On February 29, another complication surfaced when the two men who had the idea for Truth Social in the first place filed a lawsuit against Trump in Delaware Chancery Court, alleging that they were being cut out of their rightful profits from the company. Andy Litinsky and Wes Moss, both of whom had appeared as contestants on The Apprentice way back in 2004, pitched Truth Social to Trump in early 2021. The two of them reportedly ran day-to-day operations at Trump Media and Technology Group, which operates the site. Both of them left amid internecine disputes in 2022. They filed suit through United Atlantic Ventures, an entity they co-founded.

Under the original agreement Litinsky and Moss negotiated, Trump was entitled to 90 percent of the company, and Litinsky and Moss 8.6 percent. (The rest went to a lawyer negotiating the deal.) Their lawsuit alleges that Trump is using what it calls “11th hour, pre-merger corporate maneuvering” to boost the number of authorized shares in the stock from 120 million to 1 billion and that he plans to give many of those additional shares to himself “and/or his associates and children” — ultimately reducing the amount Litinsky and Moss stand to receive to one percent.

Per the Washington Post, Digital World had nodded to the possibility of a lawsuit from UAV in its SEC filing, noting that the case could
“negatively impact investor confidence and market perception.”
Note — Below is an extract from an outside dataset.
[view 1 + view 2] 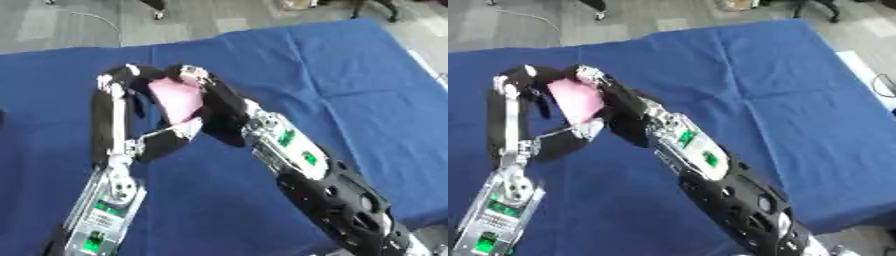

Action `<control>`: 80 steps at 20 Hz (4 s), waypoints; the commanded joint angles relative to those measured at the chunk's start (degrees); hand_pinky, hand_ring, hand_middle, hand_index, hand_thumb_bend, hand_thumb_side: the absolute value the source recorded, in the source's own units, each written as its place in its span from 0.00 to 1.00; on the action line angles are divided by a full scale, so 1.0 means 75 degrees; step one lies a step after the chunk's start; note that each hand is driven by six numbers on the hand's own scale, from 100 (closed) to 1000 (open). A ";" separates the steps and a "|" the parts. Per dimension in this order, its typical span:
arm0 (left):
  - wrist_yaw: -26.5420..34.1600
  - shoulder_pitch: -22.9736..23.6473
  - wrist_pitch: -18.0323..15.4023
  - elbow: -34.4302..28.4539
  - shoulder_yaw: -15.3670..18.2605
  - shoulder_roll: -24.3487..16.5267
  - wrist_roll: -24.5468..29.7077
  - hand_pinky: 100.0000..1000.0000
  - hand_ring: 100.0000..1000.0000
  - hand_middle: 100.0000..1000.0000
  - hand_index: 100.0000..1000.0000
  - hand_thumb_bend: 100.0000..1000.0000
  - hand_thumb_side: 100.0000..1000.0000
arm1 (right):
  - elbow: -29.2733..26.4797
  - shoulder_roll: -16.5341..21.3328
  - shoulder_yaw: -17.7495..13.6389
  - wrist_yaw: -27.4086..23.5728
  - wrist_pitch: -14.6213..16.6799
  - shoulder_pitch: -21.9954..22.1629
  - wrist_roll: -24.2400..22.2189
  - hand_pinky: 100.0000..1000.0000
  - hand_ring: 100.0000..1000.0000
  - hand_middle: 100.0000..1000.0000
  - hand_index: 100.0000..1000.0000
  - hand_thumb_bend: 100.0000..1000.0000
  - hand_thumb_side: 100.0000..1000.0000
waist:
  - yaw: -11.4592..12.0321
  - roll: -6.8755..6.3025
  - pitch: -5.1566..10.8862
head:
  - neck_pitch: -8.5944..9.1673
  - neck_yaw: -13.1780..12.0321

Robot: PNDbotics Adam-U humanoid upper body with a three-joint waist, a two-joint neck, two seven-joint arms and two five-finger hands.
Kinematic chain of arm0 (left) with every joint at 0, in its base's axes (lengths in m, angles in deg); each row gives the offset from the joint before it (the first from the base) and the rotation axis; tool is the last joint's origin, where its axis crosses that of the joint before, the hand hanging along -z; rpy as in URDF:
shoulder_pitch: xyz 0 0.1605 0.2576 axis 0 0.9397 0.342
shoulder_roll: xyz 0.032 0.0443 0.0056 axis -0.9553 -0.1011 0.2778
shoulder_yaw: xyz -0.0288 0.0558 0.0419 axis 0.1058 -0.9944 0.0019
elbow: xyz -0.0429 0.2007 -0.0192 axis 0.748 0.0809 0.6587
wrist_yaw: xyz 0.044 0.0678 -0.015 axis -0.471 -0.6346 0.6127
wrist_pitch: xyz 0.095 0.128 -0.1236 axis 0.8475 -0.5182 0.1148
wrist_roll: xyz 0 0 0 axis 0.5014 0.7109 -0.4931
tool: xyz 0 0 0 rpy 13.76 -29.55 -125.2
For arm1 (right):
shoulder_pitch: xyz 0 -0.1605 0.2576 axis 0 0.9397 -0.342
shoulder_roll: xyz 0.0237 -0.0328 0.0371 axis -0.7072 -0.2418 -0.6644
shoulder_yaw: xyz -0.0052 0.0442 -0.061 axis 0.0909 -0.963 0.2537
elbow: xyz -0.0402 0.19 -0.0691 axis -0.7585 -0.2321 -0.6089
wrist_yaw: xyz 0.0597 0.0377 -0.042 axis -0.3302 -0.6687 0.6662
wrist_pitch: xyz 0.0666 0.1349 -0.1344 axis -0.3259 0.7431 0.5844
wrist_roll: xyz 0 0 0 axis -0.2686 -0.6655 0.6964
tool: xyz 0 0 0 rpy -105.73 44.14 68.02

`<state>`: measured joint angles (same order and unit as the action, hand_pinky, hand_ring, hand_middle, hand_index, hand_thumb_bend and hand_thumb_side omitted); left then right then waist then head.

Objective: Pick up the objects with one hand, pass them to the other hand, and then place them into the box on the other side of the table.

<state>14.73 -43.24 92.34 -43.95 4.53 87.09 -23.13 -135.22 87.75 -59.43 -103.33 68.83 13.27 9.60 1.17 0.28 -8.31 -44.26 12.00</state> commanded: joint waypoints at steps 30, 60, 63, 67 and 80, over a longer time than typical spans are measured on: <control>-0.0489 0.0015 0.0031 -0.0611 0.0350 -0.0221 -0.0190 0.14 0.07 0.00 0.29 0.19 0.00 | -0.0085 -0.0014 -0.0124 -0.0129 0.0486 -0.0113 -0.0077 0.69 0.70 0.71 0.80 0.12 1.00 | 0.0017 0.0066 0.0080 | 0.0019 0.0022; -0.1096 0.0630 0.0371 -0.0736 0.0653 -0.0596 -0.0719 0.12 0.07 0.00 0.29 0.18 0.00 | -0.1011 -0.0005 -0.1472 -0.0953 0.1428 -0.0114 0.2441 0.69 0.67 0.68 0.80 0.04 0.90 | -0.0047 0.0011 0.0125 | 0.0019 -0.0101; -0.1141 0.0665 0.0578 -0.0784 0.0932 -0.0797 -0.0854 0.12 0.07 0.00 0.29 0.18 0.00 | -0.1486 0.0210 -0.2073 -0.0388 0.1826 0.0089 0.2566 0.69 0.66 0.67 0.80 0.00 0.85 | -0.0073 -0.0034 0.0166 | 0.0019 -0.0517; -0.1234 0.0806 0.1169 -0.1097 0.1636 -0.1465 -0.0985 0.13 0.07 0.00 0.30 0.16 0.00 | -0.1379 0.0246 -0.2730 0.0826 0.2217 0.0659 0.2767 0.69 0.66 0.66 0.79 0.00 0.86 | -0.0120 -0.0207 0.0242 | 0.0019 -0.1627; -0.2350 0.2366 0.4608 -0.0603 0.4110 -0.5170 0.1261 0.13 0.11 0.02 0.35 0.05 0.00 | 0.0032 -0.0043 -0.3089 0.2068 0.2664 0.1331 0.2716 0.68 0.65 0.62 0.76 0.00 0.90 | -0.0192 -0.0728 0.0299 | 0.0021 -0.2953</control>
<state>-1.68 -25.22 123.61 -49.88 33.72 52.04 -14.68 -134.82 87.25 -82.37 -88.28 88.46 23.86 30.38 -0.30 -4.46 -7.94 -44.26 -9.92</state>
As with other Trump properties, it is hard to parse out what Truth Social is really worth. Two years ago, Trump Media & Technology Group was Trump’s most valuable asset on paper, with his shares in the company valued at $730 million; that value was crucial in Trump’s return to the Forbes list of 400 most wealthy people on the planet. But Ohlrogge notes that SPACs often inflate values to make up for the high cost of going public that way. “There’s real concern here that Trump’s media company is inflating its valuation,” he says. Trump’s accountant also feels this way. In his disclosure with the Federal Election Commission last year, Trump valued his Truth Social holdings at somewhere between $5 million and $25 million — far short of the billion-dollar haul he could hypothetically gain from a merger.
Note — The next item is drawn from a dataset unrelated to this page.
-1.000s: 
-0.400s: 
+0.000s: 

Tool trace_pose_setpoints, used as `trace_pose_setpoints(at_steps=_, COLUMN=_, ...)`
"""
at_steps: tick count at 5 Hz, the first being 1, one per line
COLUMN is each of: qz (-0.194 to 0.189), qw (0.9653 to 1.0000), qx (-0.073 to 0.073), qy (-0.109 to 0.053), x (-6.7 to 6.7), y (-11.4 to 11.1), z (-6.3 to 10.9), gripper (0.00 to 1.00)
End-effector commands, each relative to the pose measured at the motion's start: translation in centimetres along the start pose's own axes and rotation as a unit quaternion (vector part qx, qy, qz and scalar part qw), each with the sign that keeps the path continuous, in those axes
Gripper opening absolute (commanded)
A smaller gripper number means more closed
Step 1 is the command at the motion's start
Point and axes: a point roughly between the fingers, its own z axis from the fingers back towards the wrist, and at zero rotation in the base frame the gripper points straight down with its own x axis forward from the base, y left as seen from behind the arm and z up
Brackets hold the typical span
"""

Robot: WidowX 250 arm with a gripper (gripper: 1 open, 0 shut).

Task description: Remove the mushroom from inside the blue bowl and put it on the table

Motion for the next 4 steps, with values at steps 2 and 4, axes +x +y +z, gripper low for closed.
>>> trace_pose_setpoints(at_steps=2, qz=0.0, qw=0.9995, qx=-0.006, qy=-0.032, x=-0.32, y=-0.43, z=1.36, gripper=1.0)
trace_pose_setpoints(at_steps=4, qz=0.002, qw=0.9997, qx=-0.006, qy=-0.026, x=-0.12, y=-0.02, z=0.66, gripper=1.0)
The fact that Trump could still wring money out of his lackluster social network helps answer a common question: Why won’t he return to X? He was once quite fond of the app formerly known as Twitter; anyone who has used Truth Social knows that he basically ripped it off. And even though X has an increasing number of flaws, its audience of estimated monthly users is orders of magnitude larger than Truth Social — 500 million compared to around 600,000.

There appear to be some petty reasons for Trump’s refusal to return. With X’s diminished standing, Trump doesn’t really need it anymore — combative missives on Truth Social generally find their way into the news. He is constitutionally not a guy who likes to come crawling back; his party has gotten him quite used to being the one who is crawled to. It also looks like Trump has not resolved his spat from two years ago with X owner Elon Musk, in which he called Twitter “worthless” and made fun of Musk’s reliance on federal backing for Tesla and SpaceX. “I could have said ‘drop to your knees and beg,’ and he would have done it,” Trump wrote on Truth Social, describing a conversation in which he claimed Musk asked for government support for a project.

But there is also a contractual reason for Trump’s fidelity to Truth Social. An SEC filing from January states that Trump is obligated to post first on Truth Social six hours before bringing that content anywhere else — a clause that will continue “in perpetuity” as long as Truth Social is around. Though Trump is not known for adhering to contracts, there is a compelling reason to do so here. Any value left in the app would plummet if he went back to X. The dream of getting even richer just by posting would end.